Lilian Şer’e...

Tilda LEVİ Köşe Yazısı
23 Ağustos 2017 Çarşamba

Geçen hafta göçmen kuşları gördüm giderken. Henüz çok erkenmiş gibi geldi. Adet üzere yerimden kalktım. Rivayet odur ki, kuşlar giderken ayakta iseniz, o yıl çok seyahat edersiniz. Olanları koltuğundan izleyen eşim, “Bırak bu saçmalıkları” deyiverdi. Kimseye zarar vermediği sürece batıl inançların yararlı bile olabileceklerine inanıyorum.

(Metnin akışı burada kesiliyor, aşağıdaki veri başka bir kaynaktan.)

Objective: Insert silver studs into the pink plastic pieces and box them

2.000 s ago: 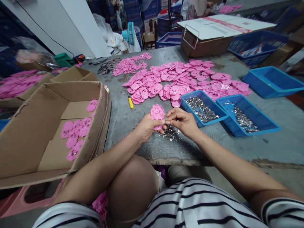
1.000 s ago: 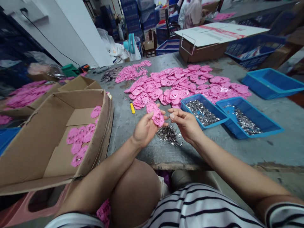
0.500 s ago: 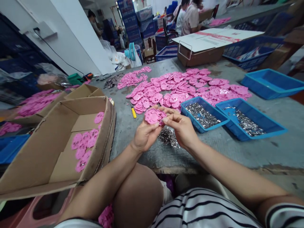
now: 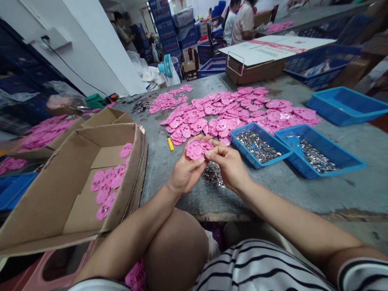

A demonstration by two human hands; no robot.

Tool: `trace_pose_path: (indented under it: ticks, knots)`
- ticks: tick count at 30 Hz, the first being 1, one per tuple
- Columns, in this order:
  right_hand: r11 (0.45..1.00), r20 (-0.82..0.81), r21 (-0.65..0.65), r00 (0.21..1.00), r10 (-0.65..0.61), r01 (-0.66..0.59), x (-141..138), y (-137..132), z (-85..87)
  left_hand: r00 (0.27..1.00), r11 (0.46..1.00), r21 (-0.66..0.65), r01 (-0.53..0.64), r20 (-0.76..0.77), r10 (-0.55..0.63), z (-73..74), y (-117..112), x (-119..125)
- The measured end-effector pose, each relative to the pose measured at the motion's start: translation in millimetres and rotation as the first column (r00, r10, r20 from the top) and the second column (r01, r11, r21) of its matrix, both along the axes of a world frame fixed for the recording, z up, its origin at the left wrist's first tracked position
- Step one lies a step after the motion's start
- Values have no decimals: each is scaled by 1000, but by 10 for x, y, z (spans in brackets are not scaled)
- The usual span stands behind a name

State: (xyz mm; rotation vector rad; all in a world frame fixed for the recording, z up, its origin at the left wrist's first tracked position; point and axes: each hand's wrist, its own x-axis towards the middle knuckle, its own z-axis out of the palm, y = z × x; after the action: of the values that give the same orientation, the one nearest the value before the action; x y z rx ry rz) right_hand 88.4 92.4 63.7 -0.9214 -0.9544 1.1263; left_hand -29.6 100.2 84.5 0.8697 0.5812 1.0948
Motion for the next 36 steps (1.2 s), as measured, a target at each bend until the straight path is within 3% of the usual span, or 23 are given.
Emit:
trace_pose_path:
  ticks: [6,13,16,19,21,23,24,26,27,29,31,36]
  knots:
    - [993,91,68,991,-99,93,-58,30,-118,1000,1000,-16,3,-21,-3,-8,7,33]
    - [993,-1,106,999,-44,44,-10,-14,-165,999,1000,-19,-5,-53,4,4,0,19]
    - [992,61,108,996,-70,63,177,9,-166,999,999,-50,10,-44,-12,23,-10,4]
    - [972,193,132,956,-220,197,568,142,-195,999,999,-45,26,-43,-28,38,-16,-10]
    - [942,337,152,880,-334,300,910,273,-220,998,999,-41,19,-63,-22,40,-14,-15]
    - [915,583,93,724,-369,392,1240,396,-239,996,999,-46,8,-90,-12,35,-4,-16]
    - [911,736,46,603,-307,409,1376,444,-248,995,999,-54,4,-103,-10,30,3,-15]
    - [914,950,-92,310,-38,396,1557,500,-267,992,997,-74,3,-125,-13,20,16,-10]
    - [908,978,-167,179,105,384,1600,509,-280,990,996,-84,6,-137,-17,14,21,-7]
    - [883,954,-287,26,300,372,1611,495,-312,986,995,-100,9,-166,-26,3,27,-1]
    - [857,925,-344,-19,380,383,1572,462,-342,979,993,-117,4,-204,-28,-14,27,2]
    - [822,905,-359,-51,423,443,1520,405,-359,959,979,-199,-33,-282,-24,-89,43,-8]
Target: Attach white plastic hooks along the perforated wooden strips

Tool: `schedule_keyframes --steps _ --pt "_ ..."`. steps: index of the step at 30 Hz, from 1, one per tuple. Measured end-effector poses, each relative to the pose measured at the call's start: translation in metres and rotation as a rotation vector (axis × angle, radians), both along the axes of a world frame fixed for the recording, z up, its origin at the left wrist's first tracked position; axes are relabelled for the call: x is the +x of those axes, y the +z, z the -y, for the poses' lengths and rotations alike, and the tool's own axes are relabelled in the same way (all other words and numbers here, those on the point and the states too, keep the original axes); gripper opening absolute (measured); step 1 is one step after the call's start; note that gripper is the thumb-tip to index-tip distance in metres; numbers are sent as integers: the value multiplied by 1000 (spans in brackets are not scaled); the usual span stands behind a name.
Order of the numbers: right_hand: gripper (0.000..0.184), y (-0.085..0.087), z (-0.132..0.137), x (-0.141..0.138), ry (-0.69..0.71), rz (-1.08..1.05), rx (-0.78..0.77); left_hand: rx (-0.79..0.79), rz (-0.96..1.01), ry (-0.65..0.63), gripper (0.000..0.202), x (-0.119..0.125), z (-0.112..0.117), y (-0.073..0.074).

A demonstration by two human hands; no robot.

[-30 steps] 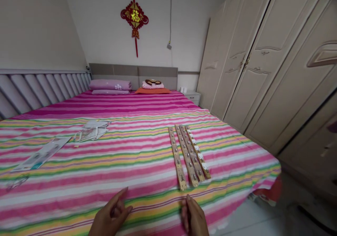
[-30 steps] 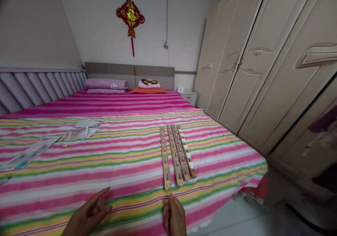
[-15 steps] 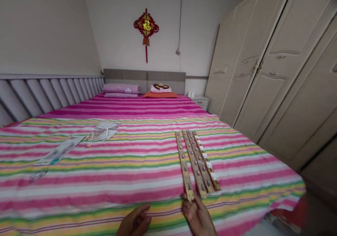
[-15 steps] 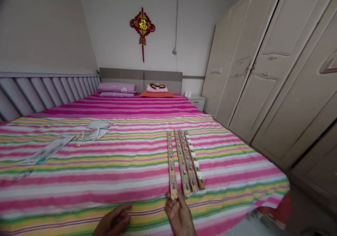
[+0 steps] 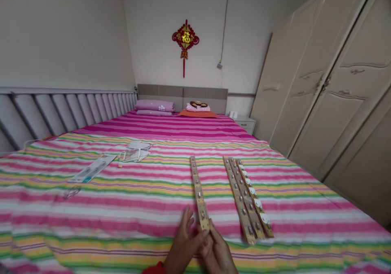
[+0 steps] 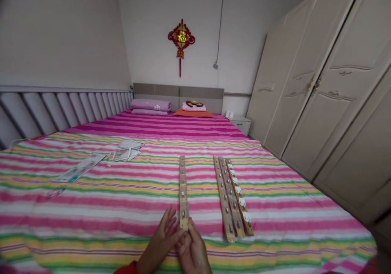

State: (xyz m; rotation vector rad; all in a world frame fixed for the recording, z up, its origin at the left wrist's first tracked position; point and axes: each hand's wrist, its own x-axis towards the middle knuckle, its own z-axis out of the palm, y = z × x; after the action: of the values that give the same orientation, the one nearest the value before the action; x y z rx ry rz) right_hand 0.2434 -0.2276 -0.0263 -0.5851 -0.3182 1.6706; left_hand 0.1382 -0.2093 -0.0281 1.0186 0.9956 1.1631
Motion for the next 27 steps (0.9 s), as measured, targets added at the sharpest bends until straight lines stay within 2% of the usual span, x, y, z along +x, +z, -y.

Sonuçta bu yıl ben bol bol seyahat ederken, eşim oturduğu yerde bol bol kitap okuyabilecek. Yaşayıp göreceğiz.

***

Pazartesi sabahı deniz otobüsü iskelesinde ilk bavul göçüne tanık oldum. Kurban Bayramı tatili, okulların açılışı derken, Ada’ya veda etmeye başlayanlar çoğalıyor. Erkekler her sabah ellerinde dört tekerlekli bavulları itiş kakış deniz otobüsüne sokmaya çalışıyorlar. Kalan herkesin tek temennisi, seyahate çıkacak yerel halkın yerine dışardan akın akın insan istilasına uğramamak. Bekleme salonunda ayaküstü sohbet edenler, “Belediye bari bayramda gelenlerden ‘ayakbastı’ ücreti alsa, yeterince ihya olur” diyorlardı. Çok mu zor böyle bir uygulamayı hayata geçirmek? Oysaki dünyanın birçok yerinde geçerliliği olan bir sistemdir.

***

Sıcak bir ağustos günü. Akşamüstü saatlerinde köşe yapan belediye kahvesinin önünden geçiyoruz. Eşim duraklıyor ve bizden yaklaşık iki nesil büyük bir çiftle selamlaşıp sohbete başlıyor. Bey, ‘oturmaz mısınız?’ diyor. Lilian ve Bernar Şer’i ilk kez o gün tanıdım. Yanlarındaki çantadan şehre dönecekleri belliydi. Sonradan Ada’ya sadece hafta sonları geldiklerini öğrenecektim. Yoğun iş temposundaydılar ve gidiş geliş yorucu oluyordu. Uzun zamandan beri hem erkeğin hem de eşinin Aşkenaz olduğu bir çiftle karşılaşıyordum. Çok özeldiler ve sohbetleri çok keyifliydi. Zaman içinde Lilian’la arkadaş olduk. Fındık eksperiydi. İşinin yanı sıra hiçbir kuruma üye olmaksızın her tür cemaat etkinliğine katılırlardı. Ayrıca iyi birer Şalom okuruydular. İnanılır gibi değildi. Ailesi Rusya’dan Adana’ya göç eden Lilian’ın genç kızlık soyadı Cherniak’tı. Uzun süre pamuk işi yaptılar. Mütevazi görünüşünün altında Lilian bir deryaydı. Mizah anlayışı, bildiği lisanlar, müzik, edebiyat ve özellikle felsefe günlük hayatının bir parçasıydı. Bilmediğini anlamaya çalışır, çok sevdiği torunları Greti ve Can’a bir adım daha yaklaşmak için her türlü yeniliği, teknolojiyi öğrenmeye çalışırdı. 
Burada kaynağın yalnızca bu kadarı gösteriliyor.